▶ _Exercise details_
Could you retype exactly the line containing "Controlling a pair" and every line after it in the data below, leaving out the pictures?

The data Start Marker

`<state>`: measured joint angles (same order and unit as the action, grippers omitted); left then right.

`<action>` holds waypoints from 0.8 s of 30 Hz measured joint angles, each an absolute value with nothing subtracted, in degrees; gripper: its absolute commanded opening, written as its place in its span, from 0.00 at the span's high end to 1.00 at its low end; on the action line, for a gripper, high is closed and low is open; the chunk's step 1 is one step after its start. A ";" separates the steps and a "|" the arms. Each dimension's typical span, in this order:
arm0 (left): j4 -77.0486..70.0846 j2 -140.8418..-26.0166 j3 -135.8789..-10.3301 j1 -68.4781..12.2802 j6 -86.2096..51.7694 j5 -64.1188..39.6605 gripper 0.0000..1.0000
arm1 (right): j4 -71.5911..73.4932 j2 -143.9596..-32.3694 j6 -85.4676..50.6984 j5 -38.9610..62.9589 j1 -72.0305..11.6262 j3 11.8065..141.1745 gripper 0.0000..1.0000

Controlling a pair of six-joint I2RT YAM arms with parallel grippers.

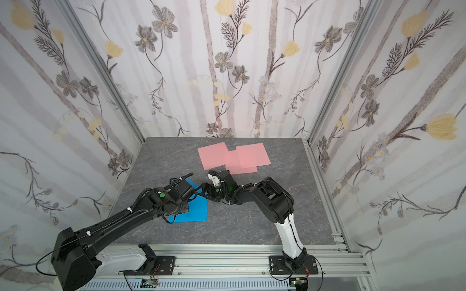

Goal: Sort the scattered colored papers by color
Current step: Place the colored paper.

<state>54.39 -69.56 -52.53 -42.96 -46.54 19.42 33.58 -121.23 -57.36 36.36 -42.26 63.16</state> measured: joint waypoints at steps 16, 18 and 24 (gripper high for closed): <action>58.17 -65.84 -54.89 -42.98 -48.93 23.40 0.51 | 34.02 -121.45 -56.97 36.29 -42.35 63.20 0.00; 59.13 -64.05 -54.98 -42.98 -49.78 24.62 0.50 | 34.02 -121.47 -56.97 36.21 -42.37 63.20 0.00; 57.10 -61.10 -49.47 -42.87 -51.37 24.95 0.50 | 34.04 -121.47 -56.99 36.05 -42.37 63.18 0.00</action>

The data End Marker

▶ _Completed task_
Controlling a pair of six-joint I2RT YAM arms with parallel grippers.


Goal: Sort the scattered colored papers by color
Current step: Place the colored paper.

<state>54.39 -69.56 -52.53 -42.96 -46.54 19.42 33.58 -121.23 -57.36 36.36 -42.26 63.16</state> measured: joint waypoints at steps 16, 18 and 24 (gripper high for closed): <action>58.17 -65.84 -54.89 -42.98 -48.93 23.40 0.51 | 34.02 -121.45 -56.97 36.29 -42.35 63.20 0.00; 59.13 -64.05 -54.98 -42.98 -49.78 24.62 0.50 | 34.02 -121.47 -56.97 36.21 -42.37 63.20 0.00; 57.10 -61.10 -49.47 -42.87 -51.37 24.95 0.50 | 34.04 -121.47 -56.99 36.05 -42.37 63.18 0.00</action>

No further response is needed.